MANSION .....
"Selamat datang, Tuan Muda Zane."
Zane Benedict Lincoln, pria jangkung dengan rambut berantakan itu hanya menampilkan wajah tak sungguh tak bersahabat. Melepaskan dan melempar jas hitamnya, membuat seorang pelayan langsung menangkapnya dengan gerakan cepat.
"Selamat malam, Tuan Muda Zane!" sapa pelayan tersebut dengan keringat dingin.
"Siapkan air hangat!" perintah Tuan Muda tersebut.
"Ba ... baik, Tuan-"
"Dan ...," para pelayan langsung berdiri tegap, "di mana Mama?"
"Nyonya Besar sedang di taman bersama Nona kecil dan Tuan kecil, Tuan Muda!"
Dingin dan tak banyak bicara, itu adalah sikap alami yang di miliki seorang pria, tetapi Zane adalah pria yang sungguh disiplin dan tidak ingin di bantah, terlahir sebagai putra pertama dari keluarga Lincoln, Zane menjadi pewaris daru segala aset yang di miliki oleh keluarganya.

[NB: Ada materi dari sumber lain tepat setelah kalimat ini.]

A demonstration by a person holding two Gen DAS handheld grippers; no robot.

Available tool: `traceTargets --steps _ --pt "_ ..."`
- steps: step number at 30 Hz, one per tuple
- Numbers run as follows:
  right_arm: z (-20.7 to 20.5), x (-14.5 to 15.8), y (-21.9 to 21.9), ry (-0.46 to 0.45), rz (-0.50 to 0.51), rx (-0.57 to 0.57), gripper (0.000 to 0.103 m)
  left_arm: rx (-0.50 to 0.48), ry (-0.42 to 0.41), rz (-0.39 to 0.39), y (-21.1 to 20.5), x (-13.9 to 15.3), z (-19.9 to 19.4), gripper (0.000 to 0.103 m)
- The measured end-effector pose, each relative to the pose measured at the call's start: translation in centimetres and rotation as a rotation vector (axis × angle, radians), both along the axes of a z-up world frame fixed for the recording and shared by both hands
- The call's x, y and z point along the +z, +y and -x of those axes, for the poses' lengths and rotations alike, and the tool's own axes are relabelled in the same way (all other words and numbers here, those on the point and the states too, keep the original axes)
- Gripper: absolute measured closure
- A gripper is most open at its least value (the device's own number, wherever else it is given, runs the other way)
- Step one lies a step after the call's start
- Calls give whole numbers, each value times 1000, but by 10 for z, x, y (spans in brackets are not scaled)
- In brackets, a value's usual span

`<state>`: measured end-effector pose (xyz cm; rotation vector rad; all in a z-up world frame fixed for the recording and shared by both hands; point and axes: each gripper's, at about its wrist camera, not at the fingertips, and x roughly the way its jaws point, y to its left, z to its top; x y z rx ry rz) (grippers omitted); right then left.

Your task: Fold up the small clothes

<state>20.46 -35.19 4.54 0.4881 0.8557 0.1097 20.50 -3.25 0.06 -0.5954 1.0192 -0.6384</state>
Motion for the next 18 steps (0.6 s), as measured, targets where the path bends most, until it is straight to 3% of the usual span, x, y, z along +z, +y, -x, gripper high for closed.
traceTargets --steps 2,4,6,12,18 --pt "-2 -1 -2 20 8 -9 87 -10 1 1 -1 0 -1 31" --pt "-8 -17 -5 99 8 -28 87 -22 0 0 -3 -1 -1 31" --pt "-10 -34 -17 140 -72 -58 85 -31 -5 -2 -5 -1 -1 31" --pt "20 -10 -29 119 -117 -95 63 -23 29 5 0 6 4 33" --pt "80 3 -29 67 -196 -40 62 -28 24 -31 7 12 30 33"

Memiliki dua adik kembar, tak memungkinkan sikap disiplin seorang Zane menghilang begitu saja. Menyandang status Third generation business king, semakin banyak yang tidak ingin memandang remeh pria yang memiliki dua kewarganegaraan itu.
"Kakak!"
Zane hanya diam di ambang pintu yang terhubung ke taman belakang. Anak laki-laki berusia sepuluh tahun berlari menyambut kedatangan Kakak laki-lakinya.
"Kakak pulang? Kakak akan menginap di rumah 'kan?" tanyanya dengan semangat.
"Ya,"
"Kak Zane!"
Pria berkepala tiga itu tersenyum manis dan menyambut pelukan gadis kecil itu. "Bagaimana keadaan mu, Alexia?"

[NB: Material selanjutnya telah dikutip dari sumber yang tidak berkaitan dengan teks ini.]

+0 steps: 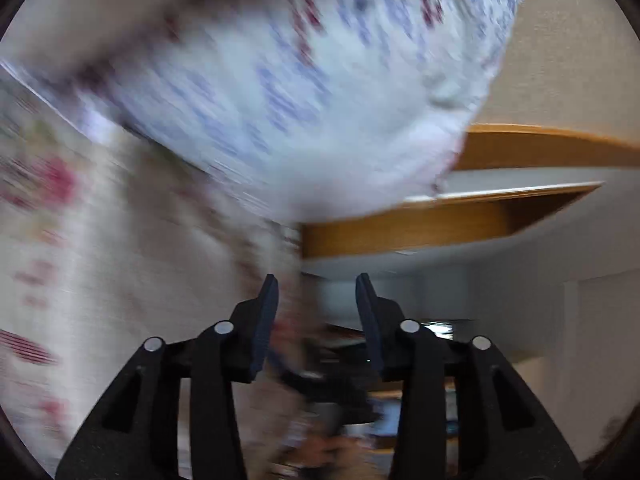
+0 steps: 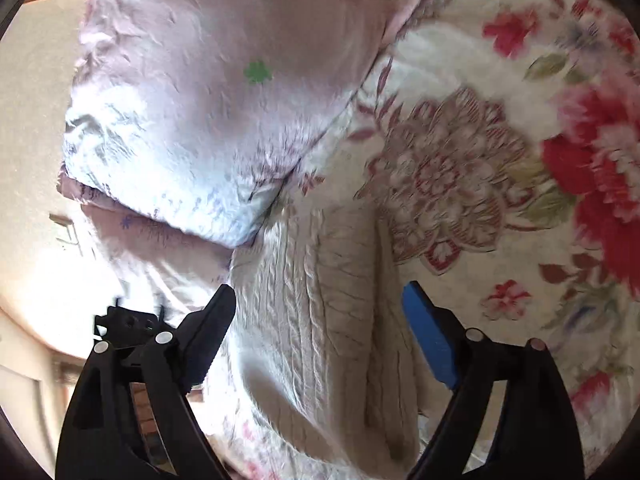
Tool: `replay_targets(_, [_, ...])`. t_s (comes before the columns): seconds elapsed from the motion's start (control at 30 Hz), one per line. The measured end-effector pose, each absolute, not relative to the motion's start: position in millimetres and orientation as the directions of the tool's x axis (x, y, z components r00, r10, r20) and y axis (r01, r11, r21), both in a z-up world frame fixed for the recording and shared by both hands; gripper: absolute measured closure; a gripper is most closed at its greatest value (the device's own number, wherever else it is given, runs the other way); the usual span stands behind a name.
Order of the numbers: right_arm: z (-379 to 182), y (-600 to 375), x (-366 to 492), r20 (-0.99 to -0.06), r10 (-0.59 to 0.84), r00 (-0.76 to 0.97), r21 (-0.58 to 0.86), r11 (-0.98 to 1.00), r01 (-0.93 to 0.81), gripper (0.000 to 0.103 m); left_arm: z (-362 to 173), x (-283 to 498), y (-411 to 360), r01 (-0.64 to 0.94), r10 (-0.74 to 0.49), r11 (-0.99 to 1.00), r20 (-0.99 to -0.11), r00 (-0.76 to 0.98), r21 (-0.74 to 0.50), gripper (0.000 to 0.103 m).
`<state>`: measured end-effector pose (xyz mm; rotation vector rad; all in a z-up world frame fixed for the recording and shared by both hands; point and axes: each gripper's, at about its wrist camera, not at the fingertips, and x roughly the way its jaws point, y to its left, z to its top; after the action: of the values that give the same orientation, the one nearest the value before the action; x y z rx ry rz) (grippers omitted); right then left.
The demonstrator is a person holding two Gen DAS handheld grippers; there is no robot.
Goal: Fold small clothes
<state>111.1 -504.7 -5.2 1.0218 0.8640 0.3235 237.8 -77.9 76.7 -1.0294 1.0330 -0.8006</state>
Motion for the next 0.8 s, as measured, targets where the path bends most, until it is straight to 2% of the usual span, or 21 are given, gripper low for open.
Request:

Aaron Sky Lincoln dan Alexia Sky Lincoln, dua bocah kembar tak identik yang menjadi pilar kehidupan kedua bagi Zane. Usia yang terpaut jauh, tak memudarkan kasih sayang dari Zane untuk kedua adik kembarnya itu.
"Aku baik, tapi kemarin aku sakit, Kak." keluh Alexia dengan manja.
Aaron menarik lengan kemeja sang Kakak. "Kakak akan menginap 'kan?" tanya Aaron kembali.
"Twin, biarkan Kakak beristirahat dulu, Kak Zane sedang lelah." sahut seorang wanita paruh baya dengan beberapa helai rambut yang berubah putih.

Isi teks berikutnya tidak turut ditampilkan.